J Dilla/ Jay Dee Mythology


A popular clothing company has hatched together some thoughtful interviews from a handful of operators that worked with or became aware of the growing body of work of Jay Dee's later J Dilla.  The mythology surrounding the man born James Yancey is so substantial post-mortem it's helpful to get a relative chronological run through of his career and the level of regional and international awareness around him in respective creative periods.  This particular documentary scans over his emergence as a producer of beat tapes and then member of Slum Village with the release of their album Fan-Tas-Tic (Vol. 1).

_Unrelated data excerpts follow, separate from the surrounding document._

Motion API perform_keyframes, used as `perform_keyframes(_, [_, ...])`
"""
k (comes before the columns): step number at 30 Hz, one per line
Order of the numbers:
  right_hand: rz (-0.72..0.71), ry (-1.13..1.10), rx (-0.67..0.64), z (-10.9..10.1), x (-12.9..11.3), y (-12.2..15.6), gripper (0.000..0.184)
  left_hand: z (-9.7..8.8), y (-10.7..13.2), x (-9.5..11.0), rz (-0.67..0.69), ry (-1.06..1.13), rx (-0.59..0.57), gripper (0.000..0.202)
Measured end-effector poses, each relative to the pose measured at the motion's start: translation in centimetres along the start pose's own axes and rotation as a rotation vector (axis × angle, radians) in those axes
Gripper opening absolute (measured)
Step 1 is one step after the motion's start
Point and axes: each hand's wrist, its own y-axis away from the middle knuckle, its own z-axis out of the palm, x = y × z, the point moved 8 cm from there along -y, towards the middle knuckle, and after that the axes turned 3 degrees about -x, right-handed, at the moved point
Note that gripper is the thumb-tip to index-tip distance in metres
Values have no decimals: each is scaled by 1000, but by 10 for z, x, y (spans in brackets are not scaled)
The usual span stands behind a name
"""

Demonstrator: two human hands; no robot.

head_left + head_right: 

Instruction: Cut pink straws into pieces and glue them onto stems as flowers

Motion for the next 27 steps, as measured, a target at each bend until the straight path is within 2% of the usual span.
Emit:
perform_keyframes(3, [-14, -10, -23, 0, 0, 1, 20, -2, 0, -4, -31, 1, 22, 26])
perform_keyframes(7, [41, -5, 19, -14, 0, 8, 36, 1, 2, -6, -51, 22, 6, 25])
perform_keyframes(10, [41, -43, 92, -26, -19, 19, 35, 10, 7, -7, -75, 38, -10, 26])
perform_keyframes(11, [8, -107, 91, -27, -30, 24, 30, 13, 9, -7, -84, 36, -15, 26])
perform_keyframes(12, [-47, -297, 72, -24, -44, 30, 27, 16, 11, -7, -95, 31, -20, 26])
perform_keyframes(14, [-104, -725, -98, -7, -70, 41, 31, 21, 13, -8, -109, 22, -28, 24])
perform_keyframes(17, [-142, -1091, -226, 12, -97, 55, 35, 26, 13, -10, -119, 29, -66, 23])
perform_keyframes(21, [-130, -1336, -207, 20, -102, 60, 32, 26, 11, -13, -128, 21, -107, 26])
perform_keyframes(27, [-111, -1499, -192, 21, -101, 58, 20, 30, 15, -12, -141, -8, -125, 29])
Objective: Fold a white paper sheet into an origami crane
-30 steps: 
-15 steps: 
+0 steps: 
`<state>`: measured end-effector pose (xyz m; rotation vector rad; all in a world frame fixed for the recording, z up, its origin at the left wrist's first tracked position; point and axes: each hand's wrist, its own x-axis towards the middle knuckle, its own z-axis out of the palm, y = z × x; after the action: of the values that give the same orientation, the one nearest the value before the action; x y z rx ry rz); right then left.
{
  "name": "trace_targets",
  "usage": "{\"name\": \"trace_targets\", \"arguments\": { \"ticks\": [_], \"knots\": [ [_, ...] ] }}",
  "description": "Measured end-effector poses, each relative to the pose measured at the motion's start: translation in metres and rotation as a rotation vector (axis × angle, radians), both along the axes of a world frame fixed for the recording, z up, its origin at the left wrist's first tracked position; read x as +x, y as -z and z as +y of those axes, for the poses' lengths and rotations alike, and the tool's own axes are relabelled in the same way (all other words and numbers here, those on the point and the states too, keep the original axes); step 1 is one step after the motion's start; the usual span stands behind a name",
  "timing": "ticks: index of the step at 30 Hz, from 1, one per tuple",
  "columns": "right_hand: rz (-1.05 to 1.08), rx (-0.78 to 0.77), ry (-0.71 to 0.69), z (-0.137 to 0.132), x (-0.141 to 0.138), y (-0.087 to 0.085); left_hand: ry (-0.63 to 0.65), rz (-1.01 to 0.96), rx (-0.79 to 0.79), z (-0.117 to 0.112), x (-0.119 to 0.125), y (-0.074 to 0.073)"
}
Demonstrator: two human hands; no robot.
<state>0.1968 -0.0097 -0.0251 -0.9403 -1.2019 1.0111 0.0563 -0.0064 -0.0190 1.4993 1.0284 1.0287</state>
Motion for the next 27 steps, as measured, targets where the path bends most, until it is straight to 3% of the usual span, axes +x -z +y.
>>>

Where it particularly succeeds is in the thoughtful if at times ponderous (with for instance Stones Throw label founder Peanut Butter Wolf) reflections on how players first encountered Jay Dee's material and how the mythology grew rightly around him.  But that mythology didn't spring fully formed and armoured like Athena from the mind of Zeus- it built gradually and then with his death precipitously.  In the oral culture of hip hop fandom various accounts of Dilla's career are told and the nuances lean towards the story teller's vantage.  The 'truth' seems to be that in reality Dilla's frisson of greatness was vaguely and fairly narrowly felt by other hip hop producers and performers in his earliest incarnation as a producer. This particular documentary focuses, and sheds broad light,  in its second part on the nature of his (late-life of a young man) creative partnership with Madlib which would result in their mutual landmark Champion of Sound.  Likewise it places well his transit on the well travelled musical highway from Detroit to Los Angeles and his reception in the underground scene there. 



This particular doc, perhaps owing to the sponsor and also reasons of artisitic license, leaves aside for others the height of his mid-90's popularity as a producer qua producer for artists including: Pharcyde, Tribe Called Quest, Busta Rhymes, Janet Jackson and De La Soul.  There is scant if any mention of his solo album Welcome 2 Detroit, and Ruff Draft is equally skated past.  Nor is his so-called championing or definitive 'neo-soul revival' sound, and perhaps fairly so as these are critical terms that suit writers rather than listeners after the fact.  For these considered oversights the weary tale lands heavily in it's third part on Yancey's dogged work, even while in the hospital wrapped in his failing mortal coil where he withered from complications of lupus and a blood disorder thrombocystosis, and completion of Donuts (which Peanut Butter Wolf attributed to a stream of beat tapes with junk food titles like Pizzaman).  Thoughtful commentary from DJ Houseshoes, Frank Nitty and in particular Donuts engineer Dave Cooley illuminates the central pillars of his mythology being genius, prodigious output, emotional depth and technical audacity.  In the truest sense of cyphers and illuminati implication is cast clearly that Yancey new Donuts would be his gravemarker in the century of sound.  Etched into its surfaces references both lyrical and in the original source material to Death's shuffling stride.   The sound a ride cymbal makes well after it's been struck.